A possible sequence of the execution of this fragment is shown in figure below by the red circled numbers.

The usage of processes simplifies:

  • notifying the partner about the progress in processes related to him or her
  • monitoring of SLA
  • continual improvement

To streamline the work of partners with the government, e-government provides a social collaborative extranet for all partners. This extranet :
  • helps partner to manage all electronic documents (which are exchanged between the partner and the government) in a secure manner,
  • helps partner to execute his/her tasks,
  • allows a partner to interact with other partners.
This extranet is an interface layer between the partners and e-government (thus with the whole government as well) as shown in figure below.

The partner's view

For the partner, this extranet may have the following visual design.

This extranet considers that:
  • Each partner has several roles, e.g. YOURSELF (person and his/her legal representatives), CITIZEN (person officially leaving in this country), ENTERPRISE (manager of a business), SENIOR (persons with age over 60), etc.
  • Person may select which roles he/she is carrying out at a particular moment in time.
  • Each communication between a partner and the government is a case with associated documents, data, audit trails, records and KPIs.
  • A case may be completed or on-going.

The inter-ministerial integration view

E-government, which is acting also an inter-ministerial coordination tool, ultimately resolved the integration problem. Instead of that ministries are connected to each other in ad-hoc way, the e-government offers an integration process which delivers data and documents between all ministries in a systematic way as shown in figure below. It is actually a centralised service for the inter-ministries secure electronic exchange (like sending / receiving registered letters).
Generally, the backbone is decoupled from intra-ministry applications through two adapters: dispatcher (handle messages coming from the backbone) and expediter (handle messages going to the backbone). To be transmitted through the backbone, each message (business data and documents) is protected by three "envelopes" (marked by blue circled number in figure below):
  1. Business (processing) envelope
  2. Delivery (addressing) envelope
  3. Transportation (routing) envelope

Of course, the access to open reference data (e.g. list of addresses in the country, some geodata, etc.) is different.

Application architecture

In general, the e-gov application architecture is as in figure below. There are three main technologies:
  1. Enterprise Content Management (ECM) for the social collaborative extranet
  2. Business Process Management (BPM) for coordination and integration backbone
  3. Service Oriented Architecture (SOA) for coordination and integration backbone

Let us put this application architecture in the context. For the long time, e-gov application architecture was portal-centric and its applications (blue "emabas") were extensions for some internal applications as show in figure below.
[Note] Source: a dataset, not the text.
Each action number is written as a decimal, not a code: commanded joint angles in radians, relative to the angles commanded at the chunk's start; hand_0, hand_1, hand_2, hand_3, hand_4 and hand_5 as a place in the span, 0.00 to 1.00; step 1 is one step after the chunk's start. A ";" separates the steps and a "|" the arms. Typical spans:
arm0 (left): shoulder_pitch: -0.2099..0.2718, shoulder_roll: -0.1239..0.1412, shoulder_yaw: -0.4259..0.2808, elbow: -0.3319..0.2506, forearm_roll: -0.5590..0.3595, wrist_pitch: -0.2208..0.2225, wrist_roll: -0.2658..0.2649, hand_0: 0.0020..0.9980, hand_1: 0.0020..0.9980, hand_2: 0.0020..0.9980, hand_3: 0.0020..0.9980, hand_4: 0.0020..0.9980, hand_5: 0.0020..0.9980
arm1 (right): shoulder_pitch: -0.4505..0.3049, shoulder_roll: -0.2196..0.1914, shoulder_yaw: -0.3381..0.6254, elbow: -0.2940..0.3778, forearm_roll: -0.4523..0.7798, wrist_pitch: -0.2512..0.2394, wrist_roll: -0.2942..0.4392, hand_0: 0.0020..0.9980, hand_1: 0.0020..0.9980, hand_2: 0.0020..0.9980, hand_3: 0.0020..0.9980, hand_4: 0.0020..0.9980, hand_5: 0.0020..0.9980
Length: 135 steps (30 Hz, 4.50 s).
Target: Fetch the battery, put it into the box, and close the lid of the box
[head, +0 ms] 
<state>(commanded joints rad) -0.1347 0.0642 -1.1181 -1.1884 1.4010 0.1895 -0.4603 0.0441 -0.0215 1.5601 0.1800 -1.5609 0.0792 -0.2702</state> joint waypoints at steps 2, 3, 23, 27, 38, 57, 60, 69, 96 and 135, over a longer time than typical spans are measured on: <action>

The proposed architecture is actually, the introductory architecture which introduces necessary flexibility.  E-gov applications may span several existing applications as shown in figure below.

As existing applications are evolving, they will be replaced by processes and services as well thus creating transitional application architecture as shown in figure below.

With converting all previously monolith applications into processes and services, the target application architecture will be reach as show in figures below. E-gov applications will be just connections to a cloud of services.

And, moving e-gov to the really e-social system, the application architecture will morph into a social cloud interacting with the service cloud as shown in figure below. The latter serves as a platform for social, professional, private, voluntary and other services to be integrated into e-social system.


Important that for existing e-gov systems the evolution from the introductory architecture upwards does require only the systematic use of BPM and SOA. Green-field e-gov initiatives may start from the target architecture.